Beginning with the line that holds "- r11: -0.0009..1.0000" in the data below, give again every line through the one that holds "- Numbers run", exactly as written.

Top of Data for review

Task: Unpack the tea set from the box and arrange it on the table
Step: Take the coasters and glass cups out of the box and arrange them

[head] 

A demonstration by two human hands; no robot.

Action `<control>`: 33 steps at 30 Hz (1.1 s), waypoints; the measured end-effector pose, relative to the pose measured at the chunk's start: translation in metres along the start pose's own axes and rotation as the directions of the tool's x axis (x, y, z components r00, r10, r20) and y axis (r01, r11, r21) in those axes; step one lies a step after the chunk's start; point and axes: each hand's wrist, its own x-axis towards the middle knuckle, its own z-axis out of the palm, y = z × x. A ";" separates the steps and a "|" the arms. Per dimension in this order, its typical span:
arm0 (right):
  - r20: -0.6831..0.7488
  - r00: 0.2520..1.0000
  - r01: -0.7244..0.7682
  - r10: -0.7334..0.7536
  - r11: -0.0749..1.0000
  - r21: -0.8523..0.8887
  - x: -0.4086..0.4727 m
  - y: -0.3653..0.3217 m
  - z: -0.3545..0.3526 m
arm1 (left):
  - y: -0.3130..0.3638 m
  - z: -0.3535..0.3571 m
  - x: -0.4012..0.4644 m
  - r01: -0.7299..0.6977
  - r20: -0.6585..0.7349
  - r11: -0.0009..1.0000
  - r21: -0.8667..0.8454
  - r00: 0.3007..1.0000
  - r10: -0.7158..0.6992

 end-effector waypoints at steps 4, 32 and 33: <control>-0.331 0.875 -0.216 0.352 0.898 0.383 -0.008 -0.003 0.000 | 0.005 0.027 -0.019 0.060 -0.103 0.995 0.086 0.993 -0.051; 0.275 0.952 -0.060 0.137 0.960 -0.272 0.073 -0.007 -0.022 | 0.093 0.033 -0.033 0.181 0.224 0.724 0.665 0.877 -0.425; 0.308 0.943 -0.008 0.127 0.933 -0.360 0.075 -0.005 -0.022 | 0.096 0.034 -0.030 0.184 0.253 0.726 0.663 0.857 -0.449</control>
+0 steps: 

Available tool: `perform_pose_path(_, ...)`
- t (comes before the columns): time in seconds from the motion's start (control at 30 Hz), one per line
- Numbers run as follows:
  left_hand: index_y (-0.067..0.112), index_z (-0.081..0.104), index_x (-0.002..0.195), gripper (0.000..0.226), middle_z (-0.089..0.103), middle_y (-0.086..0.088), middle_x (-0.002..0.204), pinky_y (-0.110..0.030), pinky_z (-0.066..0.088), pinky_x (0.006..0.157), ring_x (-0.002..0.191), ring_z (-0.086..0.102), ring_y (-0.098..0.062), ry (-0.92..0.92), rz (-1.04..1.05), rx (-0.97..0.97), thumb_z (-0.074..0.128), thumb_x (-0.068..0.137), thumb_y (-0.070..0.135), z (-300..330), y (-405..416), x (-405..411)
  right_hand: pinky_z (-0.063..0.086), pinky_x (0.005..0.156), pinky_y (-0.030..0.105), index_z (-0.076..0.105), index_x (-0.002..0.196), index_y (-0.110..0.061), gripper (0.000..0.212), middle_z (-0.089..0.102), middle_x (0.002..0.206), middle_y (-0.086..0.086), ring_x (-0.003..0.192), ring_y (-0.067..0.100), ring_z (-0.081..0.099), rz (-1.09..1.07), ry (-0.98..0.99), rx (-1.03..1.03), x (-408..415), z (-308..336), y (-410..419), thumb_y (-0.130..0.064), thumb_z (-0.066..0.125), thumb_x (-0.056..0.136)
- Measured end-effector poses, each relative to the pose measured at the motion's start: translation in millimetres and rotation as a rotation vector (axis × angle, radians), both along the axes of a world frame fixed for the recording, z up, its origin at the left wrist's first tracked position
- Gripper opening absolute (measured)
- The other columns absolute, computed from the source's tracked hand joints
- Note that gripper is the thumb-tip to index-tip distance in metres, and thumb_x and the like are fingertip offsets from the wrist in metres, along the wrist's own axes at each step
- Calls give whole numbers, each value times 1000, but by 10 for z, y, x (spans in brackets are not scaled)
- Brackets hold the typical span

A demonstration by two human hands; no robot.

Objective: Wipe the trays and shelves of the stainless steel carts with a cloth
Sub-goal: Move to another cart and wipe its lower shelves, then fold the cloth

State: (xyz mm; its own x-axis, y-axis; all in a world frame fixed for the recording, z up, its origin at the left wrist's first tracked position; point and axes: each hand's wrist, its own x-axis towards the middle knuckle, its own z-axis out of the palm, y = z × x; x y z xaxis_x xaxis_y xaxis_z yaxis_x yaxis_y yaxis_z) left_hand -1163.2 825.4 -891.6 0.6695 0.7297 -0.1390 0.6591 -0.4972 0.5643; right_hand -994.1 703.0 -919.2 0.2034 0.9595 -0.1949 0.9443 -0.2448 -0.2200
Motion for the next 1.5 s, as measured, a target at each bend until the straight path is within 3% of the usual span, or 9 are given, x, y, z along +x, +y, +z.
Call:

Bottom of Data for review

▶ **Exercise output**
  - r11: -0.0009..1.0000
  - r21: -0.8667..0.8454
  - r00: 0.3007..1.0000
  - r10: -0.7158..0.6992

 end-effector waypoints at steps 4, 32 and 33: <control>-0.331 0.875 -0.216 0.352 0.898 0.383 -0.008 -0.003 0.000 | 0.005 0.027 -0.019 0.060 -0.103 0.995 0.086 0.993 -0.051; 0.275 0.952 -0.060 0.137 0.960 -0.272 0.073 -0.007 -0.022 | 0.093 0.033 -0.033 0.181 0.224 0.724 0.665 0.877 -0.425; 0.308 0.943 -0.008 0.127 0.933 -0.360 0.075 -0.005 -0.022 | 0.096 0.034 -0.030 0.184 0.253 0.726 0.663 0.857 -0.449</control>
+0 steps: 

Available tool: `perform_pose_path(_, ...)`
- t (comes before the columns): time in seconds from the motion's start (control at 30 Hz), one per line
- Numbers run as follows:

This is the complete answer to the exercise.